The Subsea AI Body of Knowledge (SAIBOK) project, supported by the Net Zero Technology Centre (NZTC), is a collaboration between RGU’s School of Computing and the NSC alongside industry partners TotalEnergies, BP, Chevron, Intel and Xodus.
The SAIBOK project has leveraged AI and machine learning technologies to train algorithms to detect and interpret anomalies within a collection of subsea inspection images. Automation is the direction of travel for offshore surveys in the drive to reduce emissions.
The project could lead to the deployment of automated unmanned vehicles with real-time anomaly detection and interpretation capabilities driven by the SAIBOK algorithms.
Aggregating and anonymising datasets from multiple sources has created a broader training dataset for AI than what would otherwise have been possible within individual company silos.
The outcomes of this collaboration underscore the significance of data sharing, as it has the potential to greatly propel AI advancements in the energy industry and facilitate the digital transformation of current practices into more data-oriented and intelligent solutions.
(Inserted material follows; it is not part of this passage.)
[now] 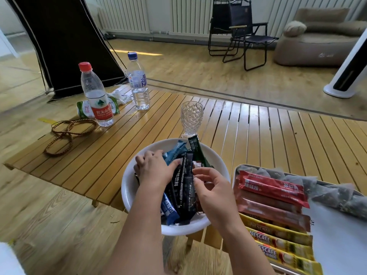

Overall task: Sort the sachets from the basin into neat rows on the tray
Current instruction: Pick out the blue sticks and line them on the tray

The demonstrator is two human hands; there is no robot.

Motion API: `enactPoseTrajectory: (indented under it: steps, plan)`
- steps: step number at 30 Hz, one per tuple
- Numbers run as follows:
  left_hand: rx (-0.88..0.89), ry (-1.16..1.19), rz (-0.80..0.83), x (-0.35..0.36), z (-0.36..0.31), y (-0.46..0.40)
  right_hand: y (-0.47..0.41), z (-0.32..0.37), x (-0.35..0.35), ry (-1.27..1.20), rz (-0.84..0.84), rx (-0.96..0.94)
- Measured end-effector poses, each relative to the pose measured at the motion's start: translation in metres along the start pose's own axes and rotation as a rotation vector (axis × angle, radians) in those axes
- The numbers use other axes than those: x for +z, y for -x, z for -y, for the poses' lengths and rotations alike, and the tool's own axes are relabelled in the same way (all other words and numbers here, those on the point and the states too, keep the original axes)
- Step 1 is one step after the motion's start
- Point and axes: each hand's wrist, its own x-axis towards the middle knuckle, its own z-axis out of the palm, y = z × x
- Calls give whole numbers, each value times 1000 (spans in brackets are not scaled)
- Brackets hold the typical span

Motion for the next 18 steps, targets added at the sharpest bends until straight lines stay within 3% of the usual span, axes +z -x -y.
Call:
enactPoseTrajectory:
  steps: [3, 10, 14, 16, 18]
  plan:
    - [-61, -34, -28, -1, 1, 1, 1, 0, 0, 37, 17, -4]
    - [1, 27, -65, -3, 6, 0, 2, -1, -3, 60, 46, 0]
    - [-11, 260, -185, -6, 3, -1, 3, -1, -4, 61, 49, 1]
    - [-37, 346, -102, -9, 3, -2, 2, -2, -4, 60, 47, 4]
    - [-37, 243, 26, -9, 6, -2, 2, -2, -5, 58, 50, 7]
Professor Eyad Elyan from RGU’s School of Computing and SAIBOK project lead said: “The performance of AI models is heavily reliant on the quality and diversity of available data. Through the SAIBOK project, we have innovatively harnessed rich and diverse subsea data from different industry partners for asset inspections, resulting in intelligent anomaly detection methods.
“This endeavour has effectively showcased the immediate necessity for data-sharing within the energy industry, presenting a unique opportunity for companies to derive significant benefits from AI.”
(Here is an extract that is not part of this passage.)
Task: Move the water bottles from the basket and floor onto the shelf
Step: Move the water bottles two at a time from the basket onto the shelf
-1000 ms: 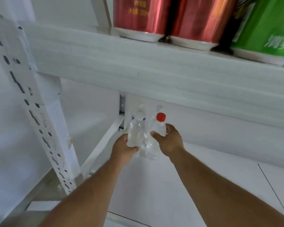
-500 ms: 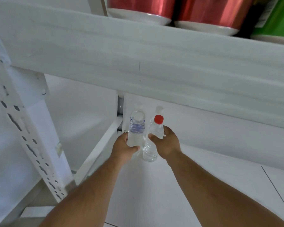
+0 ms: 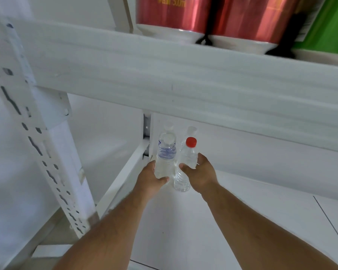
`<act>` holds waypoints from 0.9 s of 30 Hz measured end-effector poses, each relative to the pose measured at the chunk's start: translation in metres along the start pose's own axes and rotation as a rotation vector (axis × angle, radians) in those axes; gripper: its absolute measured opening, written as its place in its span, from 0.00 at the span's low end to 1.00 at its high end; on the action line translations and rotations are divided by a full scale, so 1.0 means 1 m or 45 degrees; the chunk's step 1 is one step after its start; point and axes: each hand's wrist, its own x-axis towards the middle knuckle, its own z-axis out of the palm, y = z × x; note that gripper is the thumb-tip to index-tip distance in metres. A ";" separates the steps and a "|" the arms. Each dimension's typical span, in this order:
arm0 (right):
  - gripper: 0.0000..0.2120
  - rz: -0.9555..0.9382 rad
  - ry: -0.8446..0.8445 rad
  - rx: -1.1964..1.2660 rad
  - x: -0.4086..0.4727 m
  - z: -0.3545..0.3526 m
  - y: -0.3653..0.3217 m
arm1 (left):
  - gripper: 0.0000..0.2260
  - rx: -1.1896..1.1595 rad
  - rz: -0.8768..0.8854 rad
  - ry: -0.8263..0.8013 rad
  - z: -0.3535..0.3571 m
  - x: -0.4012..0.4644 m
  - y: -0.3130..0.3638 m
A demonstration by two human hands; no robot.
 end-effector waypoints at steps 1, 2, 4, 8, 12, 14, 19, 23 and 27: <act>0.30 0.018 -0.003 0.003 -0.003 0.000 0.001 | 0.36 0.026 -0.017 -0.008 -0.002 -0.005 0.002; 0.32 0.037 -0.004 0.006 -0.006 0.000 0.002 | 0.35 0.045 -0.029 -0.009 -0.004 -0.010 0.004; 0.34 0.077 -0.013 -0.004 -0.016 -0.001 0.004 | 0.28 0.049 -0.025 0.011 -0.006 -0.024 0.006; 0.29 0.127 -0.028 -0.119 -0.045 -0.006 0.004 | 0.28 0.171 -0.010 -0.042 -0.016 -0.059 0.011; 0.27 0.019 -0.103 -0.452 -0.086 -0.011 -0.002 | 0.37 0.747 0.083 -0.303 -0.037 -0.092 0.015; 0.29 -0.062 -0.168 -0.730 -0.109 -0.011 -0.005 | 0.38 0.967 0.165 -0.394 -0.050 -0.109 0.020; 0.35 -0.240 -0.241 -1.171 -0.159 -0.013 -0.007 | 0.35 1.240 0.302 -0.493 -0.073 -0.147 0.033; 0.36 -0.244 -0.305 -1.258 -0.196 -0.016 -0.004 | 0.35 1.235 0.327 -0.494 -0.078 -0.180 0.036; 0.36 -0.230 -0.329 -1.249 -0.233 -0.023 0.005 | 0.35 1.197 0.330 -0.471 -0.078 -0.217 0.039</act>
Professor John McCall, NSC Director said: “The SAIBOK project exemplifies what the NSC is trying to achieve with its focus on the Transparent Ocean research programme.
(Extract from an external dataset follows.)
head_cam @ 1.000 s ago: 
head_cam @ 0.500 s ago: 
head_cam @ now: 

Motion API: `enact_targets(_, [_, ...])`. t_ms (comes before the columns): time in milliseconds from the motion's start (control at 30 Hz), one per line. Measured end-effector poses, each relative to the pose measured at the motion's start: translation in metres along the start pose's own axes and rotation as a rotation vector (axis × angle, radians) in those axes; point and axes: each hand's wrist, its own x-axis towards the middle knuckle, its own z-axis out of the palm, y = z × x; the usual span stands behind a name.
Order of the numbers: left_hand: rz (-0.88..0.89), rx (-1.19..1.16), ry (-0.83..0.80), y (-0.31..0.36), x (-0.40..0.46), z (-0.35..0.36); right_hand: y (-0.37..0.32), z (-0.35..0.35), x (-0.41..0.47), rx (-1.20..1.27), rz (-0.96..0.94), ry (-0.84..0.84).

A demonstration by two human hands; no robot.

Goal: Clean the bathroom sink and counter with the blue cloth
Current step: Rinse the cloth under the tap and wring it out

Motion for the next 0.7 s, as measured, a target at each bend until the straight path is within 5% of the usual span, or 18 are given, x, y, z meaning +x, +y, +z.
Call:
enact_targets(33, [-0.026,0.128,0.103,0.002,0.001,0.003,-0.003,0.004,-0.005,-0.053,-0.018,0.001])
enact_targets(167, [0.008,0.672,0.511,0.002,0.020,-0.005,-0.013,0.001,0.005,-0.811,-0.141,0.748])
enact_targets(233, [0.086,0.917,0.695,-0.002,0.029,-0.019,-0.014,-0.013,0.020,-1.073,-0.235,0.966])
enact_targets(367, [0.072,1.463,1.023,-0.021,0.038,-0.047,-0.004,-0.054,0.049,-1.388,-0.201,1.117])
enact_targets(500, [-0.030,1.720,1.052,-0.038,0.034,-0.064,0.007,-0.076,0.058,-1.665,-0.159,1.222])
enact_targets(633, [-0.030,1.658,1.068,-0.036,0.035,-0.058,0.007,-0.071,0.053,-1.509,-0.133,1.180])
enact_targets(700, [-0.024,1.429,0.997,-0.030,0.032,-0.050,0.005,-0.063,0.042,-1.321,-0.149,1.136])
“We’re aiming to bring together industry datasets in a way that will accelerate our capability to understand subsea and marine activities, including supporting infrastructures and surrounding environments, using the full range of state-of-the-art platforms and sources for data acquisition, visualisation, analysis, interpretation and prediction.”
Blair O’Connor, Digital & Data Architecture Project Manager at NZTC said: “Driven by industry from the start, the SAIBOK project is an exemplar in data sharing in the offshore energy sector. We have proved that it can be done. The machine learning advances made during this project resulting from access to a bigger, multi-sourced dataset have been inspiring.
“SAIBOK is realising value for the project contributors, and the hope is that the wider AI development community will also benefit upon public release of the anonymised repository curated for this project.”